=== Material shown ===
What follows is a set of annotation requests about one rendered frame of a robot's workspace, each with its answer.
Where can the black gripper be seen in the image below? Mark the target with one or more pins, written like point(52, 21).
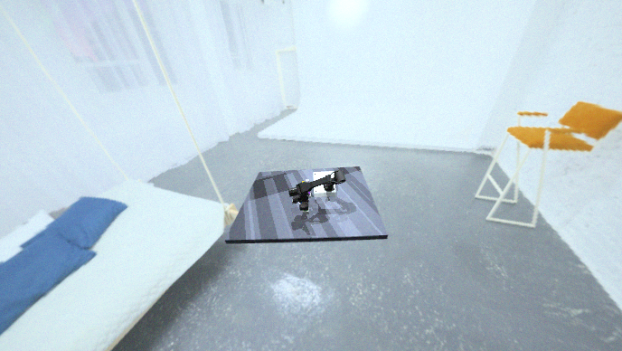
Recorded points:
point(304, 199)

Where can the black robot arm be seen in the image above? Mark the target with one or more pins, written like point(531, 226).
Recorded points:
point(328, 183)

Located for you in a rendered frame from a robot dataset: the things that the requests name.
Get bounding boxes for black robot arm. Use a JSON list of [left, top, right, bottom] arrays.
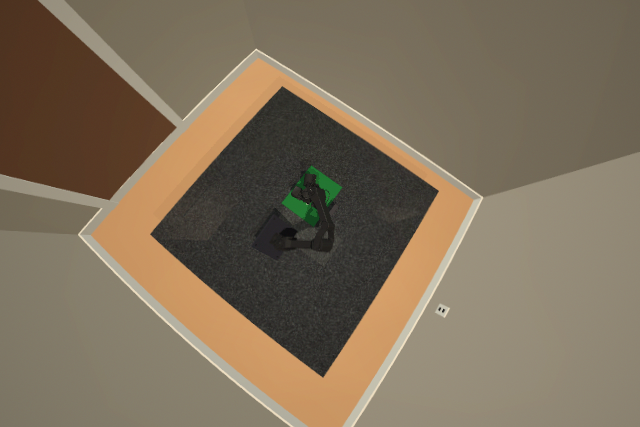
[[270, 173, 335, 252]]

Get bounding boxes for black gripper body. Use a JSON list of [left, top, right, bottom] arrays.
[[291, 186, 303, 201]]

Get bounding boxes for green circuit board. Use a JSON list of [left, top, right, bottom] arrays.
[[281, 166, 342, 227]]

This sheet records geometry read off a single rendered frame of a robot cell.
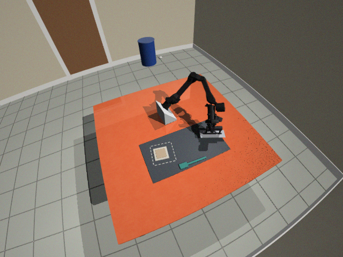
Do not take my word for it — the cream square tile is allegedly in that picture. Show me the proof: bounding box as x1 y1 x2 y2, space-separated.
153 146 169 161

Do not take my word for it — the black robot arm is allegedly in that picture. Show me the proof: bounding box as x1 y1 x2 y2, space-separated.
161 72 225 112

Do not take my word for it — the dark grey flat mat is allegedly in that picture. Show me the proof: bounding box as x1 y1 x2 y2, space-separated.
139 121 230 183

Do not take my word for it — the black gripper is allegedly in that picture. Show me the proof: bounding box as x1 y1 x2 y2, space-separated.
205 112 219 133

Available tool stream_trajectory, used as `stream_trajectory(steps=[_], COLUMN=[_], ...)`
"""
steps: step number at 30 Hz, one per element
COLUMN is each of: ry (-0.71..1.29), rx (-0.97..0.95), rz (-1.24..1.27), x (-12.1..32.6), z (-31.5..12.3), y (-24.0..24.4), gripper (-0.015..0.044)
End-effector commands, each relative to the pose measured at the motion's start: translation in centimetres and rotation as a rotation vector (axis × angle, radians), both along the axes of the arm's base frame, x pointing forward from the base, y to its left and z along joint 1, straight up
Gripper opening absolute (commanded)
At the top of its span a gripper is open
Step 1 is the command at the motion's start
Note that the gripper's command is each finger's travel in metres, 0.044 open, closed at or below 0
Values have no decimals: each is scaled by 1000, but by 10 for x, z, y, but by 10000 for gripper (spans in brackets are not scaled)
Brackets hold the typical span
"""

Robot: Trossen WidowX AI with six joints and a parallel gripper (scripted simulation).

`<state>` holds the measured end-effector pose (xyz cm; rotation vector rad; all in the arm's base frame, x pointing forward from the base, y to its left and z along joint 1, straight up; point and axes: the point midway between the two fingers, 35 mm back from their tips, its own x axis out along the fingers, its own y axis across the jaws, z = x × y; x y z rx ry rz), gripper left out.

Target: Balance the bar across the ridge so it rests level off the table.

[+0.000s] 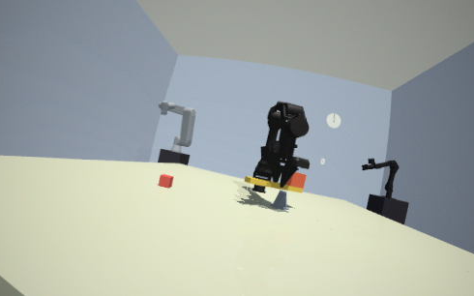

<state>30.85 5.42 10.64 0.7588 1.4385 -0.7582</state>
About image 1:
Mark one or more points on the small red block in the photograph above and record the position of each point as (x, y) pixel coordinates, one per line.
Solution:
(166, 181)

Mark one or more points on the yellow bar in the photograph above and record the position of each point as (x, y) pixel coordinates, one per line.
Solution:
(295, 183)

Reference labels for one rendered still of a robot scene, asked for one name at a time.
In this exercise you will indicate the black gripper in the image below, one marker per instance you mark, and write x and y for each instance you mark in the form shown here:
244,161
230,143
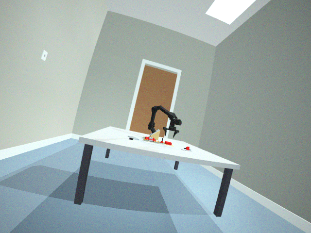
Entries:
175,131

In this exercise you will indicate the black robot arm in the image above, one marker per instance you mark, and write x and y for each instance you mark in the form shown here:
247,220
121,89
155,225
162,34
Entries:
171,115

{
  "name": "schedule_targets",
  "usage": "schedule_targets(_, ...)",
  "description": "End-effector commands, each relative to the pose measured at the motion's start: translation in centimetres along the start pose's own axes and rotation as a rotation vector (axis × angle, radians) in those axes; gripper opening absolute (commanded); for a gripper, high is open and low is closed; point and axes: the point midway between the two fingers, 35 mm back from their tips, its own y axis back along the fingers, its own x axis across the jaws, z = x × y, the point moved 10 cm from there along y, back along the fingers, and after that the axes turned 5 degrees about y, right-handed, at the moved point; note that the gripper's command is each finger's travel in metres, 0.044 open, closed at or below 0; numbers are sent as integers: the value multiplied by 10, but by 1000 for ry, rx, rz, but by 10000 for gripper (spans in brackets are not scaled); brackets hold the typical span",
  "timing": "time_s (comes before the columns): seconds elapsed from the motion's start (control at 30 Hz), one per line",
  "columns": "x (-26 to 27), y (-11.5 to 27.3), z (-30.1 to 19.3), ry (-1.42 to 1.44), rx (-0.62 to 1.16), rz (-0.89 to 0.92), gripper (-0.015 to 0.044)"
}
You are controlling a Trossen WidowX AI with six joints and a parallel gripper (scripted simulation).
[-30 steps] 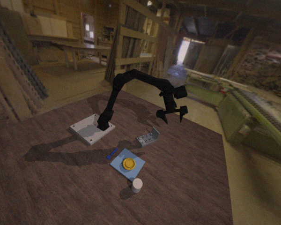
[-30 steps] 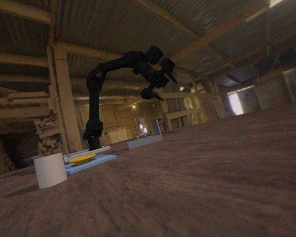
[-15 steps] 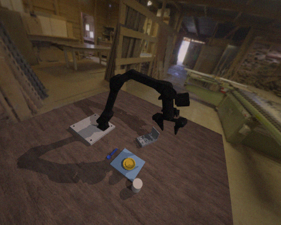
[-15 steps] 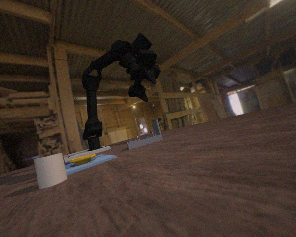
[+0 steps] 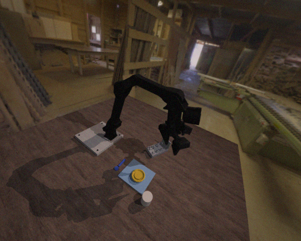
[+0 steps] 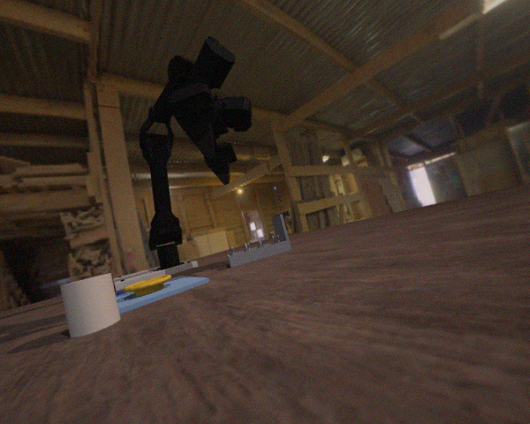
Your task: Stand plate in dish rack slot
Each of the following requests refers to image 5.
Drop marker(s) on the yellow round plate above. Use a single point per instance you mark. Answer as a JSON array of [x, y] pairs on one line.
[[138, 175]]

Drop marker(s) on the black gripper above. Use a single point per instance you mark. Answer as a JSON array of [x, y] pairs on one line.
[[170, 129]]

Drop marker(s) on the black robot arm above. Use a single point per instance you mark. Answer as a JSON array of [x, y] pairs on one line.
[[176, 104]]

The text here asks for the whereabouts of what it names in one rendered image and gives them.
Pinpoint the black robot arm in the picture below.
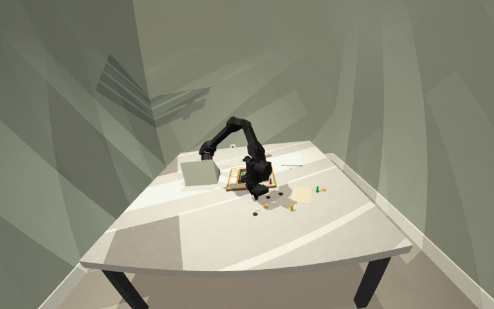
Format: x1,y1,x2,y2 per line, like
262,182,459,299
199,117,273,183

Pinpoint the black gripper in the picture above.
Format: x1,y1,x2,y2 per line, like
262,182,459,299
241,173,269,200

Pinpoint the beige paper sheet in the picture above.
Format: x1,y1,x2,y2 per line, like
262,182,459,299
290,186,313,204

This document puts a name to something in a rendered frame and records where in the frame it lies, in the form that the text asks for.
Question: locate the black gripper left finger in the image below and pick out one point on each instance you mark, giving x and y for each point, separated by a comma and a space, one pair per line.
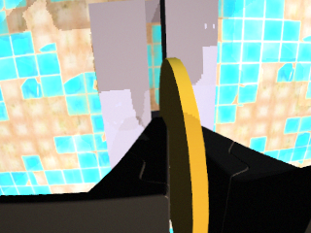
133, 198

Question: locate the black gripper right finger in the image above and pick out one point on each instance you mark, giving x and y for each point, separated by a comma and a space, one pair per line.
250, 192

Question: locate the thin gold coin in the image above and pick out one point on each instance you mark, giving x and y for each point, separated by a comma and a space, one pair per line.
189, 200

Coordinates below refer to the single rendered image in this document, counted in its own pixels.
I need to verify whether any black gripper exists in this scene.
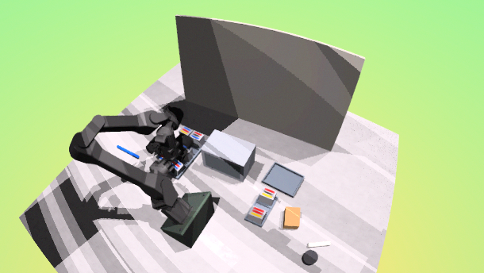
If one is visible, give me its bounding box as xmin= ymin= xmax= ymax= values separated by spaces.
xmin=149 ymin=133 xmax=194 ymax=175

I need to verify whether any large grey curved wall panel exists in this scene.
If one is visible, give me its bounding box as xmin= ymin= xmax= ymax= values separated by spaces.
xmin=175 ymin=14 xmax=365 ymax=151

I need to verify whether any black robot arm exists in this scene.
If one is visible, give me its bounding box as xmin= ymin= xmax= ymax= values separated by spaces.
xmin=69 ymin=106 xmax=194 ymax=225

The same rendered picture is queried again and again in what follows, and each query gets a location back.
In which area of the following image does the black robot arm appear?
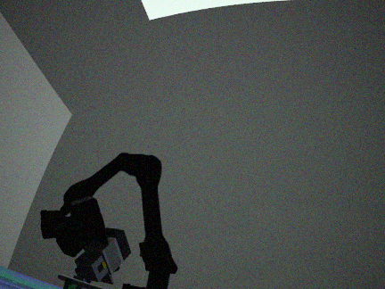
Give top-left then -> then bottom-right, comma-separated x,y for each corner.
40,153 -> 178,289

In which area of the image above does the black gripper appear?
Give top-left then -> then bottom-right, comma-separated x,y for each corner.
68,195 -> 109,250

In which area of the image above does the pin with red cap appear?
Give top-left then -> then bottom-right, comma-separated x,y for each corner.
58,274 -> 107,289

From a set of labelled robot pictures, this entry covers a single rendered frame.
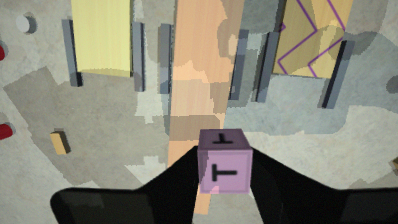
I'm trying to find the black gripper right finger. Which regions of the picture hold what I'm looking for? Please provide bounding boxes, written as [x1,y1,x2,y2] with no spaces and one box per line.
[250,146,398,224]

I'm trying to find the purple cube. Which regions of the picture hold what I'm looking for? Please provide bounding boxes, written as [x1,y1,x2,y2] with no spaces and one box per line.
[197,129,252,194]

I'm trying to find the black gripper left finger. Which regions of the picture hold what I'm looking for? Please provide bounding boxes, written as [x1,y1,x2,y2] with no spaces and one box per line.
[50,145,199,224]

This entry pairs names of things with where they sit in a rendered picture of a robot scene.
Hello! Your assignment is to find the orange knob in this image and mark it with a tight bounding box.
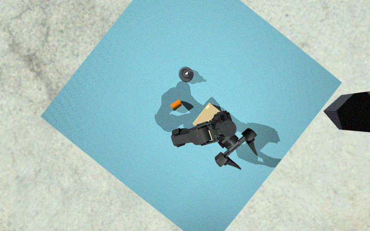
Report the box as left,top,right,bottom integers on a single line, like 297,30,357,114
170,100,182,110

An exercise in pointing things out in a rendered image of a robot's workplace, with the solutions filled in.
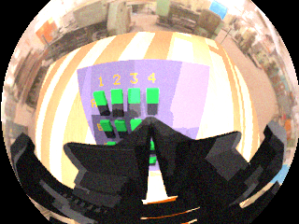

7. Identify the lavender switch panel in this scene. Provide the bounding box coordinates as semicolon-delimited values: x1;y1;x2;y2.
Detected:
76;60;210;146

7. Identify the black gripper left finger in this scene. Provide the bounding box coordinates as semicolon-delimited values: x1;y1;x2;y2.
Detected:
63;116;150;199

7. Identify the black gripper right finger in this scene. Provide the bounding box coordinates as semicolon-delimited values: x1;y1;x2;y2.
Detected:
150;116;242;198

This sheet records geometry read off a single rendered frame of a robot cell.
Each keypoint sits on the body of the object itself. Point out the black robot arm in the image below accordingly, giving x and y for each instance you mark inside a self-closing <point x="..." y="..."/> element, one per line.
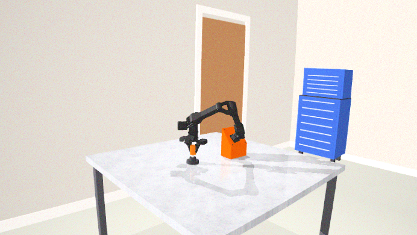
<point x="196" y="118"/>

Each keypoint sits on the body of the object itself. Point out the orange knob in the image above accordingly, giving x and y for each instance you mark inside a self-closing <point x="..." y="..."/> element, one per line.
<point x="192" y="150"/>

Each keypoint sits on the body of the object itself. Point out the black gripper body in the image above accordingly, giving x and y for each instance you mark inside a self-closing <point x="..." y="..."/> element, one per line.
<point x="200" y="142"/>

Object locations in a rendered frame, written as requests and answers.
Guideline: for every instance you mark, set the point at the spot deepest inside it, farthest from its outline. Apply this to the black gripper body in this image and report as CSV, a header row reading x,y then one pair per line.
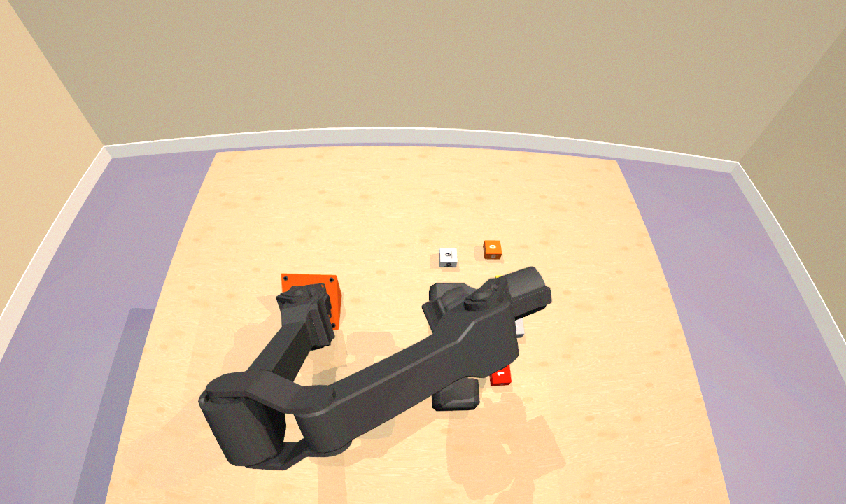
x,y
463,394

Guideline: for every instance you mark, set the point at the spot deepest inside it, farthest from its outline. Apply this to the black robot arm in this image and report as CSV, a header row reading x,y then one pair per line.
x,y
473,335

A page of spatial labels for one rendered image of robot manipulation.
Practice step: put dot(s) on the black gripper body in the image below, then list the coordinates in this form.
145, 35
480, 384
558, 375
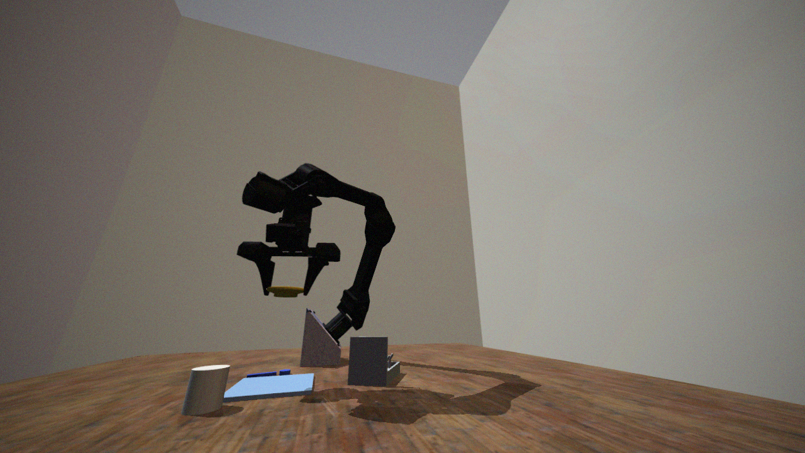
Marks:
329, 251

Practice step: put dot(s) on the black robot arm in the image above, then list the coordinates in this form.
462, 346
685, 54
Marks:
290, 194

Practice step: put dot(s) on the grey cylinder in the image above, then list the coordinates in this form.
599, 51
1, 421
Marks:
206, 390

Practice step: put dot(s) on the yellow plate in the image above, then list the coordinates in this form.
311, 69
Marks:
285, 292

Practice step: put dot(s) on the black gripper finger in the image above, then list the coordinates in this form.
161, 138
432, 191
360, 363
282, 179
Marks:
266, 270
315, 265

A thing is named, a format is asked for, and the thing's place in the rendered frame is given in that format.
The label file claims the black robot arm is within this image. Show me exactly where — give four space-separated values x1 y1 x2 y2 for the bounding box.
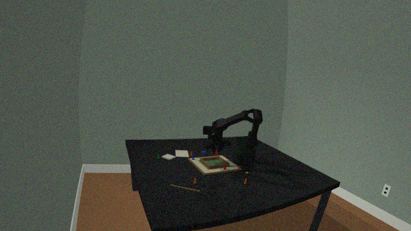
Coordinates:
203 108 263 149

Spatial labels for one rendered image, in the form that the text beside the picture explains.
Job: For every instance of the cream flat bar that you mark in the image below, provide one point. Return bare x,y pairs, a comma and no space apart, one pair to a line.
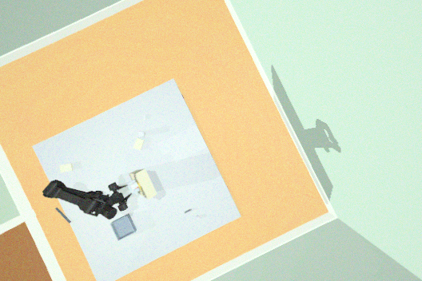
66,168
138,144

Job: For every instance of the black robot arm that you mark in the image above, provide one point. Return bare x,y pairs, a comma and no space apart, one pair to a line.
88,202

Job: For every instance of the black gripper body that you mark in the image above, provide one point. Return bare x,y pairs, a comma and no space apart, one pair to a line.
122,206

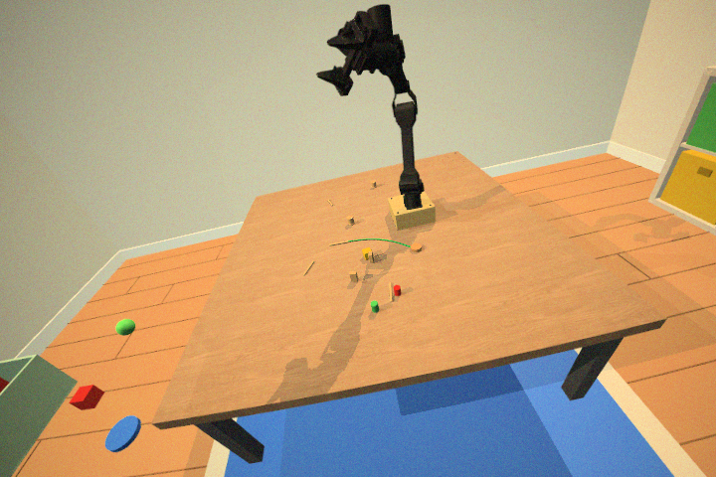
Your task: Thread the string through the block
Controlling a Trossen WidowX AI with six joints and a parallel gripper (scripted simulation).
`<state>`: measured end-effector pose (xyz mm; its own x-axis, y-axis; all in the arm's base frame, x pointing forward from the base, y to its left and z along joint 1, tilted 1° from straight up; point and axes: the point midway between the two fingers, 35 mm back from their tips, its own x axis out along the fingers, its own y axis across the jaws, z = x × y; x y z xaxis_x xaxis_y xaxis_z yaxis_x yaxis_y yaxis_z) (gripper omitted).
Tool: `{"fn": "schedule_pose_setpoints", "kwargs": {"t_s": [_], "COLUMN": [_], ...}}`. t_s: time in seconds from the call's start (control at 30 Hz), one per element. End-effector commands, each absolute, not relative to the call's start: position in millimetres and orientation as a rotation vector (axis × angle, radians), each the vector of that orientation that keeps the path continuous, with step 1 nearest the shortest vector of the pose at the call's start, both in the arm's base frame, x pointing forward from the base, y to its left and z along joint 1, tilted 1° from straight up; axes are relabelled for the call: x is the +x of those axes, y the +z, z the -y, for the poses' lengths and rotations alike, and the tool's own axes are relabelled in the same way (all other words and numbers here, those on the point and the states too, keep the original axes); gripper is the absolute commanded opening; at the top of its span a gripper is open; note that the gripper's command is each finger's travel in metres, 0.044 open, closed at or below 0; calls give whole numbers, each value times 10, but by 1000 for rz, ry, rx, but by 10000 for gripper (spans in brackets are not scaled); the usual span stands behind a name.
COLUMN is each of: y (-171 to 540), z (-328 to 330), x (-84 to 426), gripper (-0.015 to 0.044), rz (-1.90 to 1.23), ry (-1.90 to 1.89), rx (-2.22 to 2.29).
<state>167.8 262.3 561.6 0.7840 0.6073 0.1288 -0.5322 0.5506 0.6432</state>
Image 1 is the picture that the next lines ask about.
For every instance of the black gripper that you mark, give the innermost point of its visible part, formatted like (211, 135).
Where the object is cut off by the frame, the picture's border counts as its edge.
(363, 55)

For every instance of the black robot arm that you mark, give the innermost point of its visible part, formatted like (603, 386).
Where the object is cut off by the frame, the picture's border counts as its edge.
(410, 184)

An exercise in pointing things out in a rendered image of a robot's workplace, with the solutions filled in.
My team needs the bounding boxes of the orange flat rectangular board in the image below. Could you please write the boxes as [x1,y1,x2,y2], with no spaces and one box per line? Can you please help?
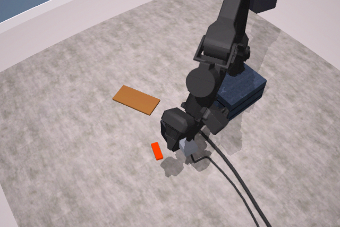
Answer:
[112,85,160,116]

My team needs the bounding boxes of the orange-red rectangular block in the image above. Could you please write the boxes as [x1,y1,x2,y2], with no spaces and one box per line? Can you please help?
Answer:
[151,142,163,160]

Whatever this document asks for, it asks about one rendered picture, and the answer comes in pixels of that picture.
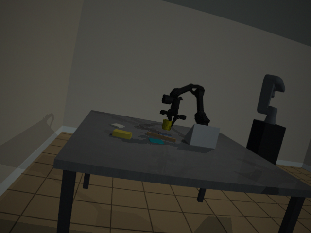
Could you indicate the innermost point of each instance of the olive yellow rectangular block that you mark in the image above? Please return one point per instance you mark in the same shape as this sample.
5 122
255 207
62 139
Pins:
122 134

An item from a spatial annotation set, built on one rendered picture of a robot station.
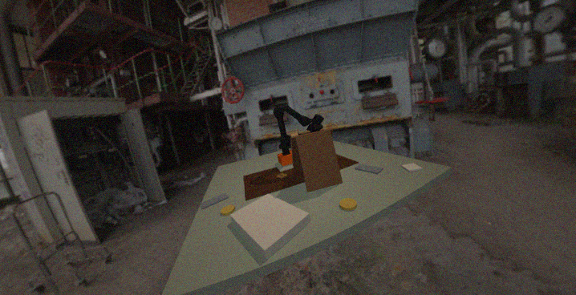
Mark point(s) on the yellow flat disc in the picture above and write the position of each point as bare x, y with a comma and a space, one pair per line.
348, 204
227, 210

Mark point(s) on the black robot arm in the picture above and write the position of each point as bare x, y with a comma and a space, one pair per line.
===
### The problem
Where a line above holds the string "pixels", show that line.

### Answer to this problem
Coordinates below refer to the single rendered image in this document, counted in its own pixels.
Whatever this document asks for, it asks about one rendered picture, and the answer comes in pixels of that picture.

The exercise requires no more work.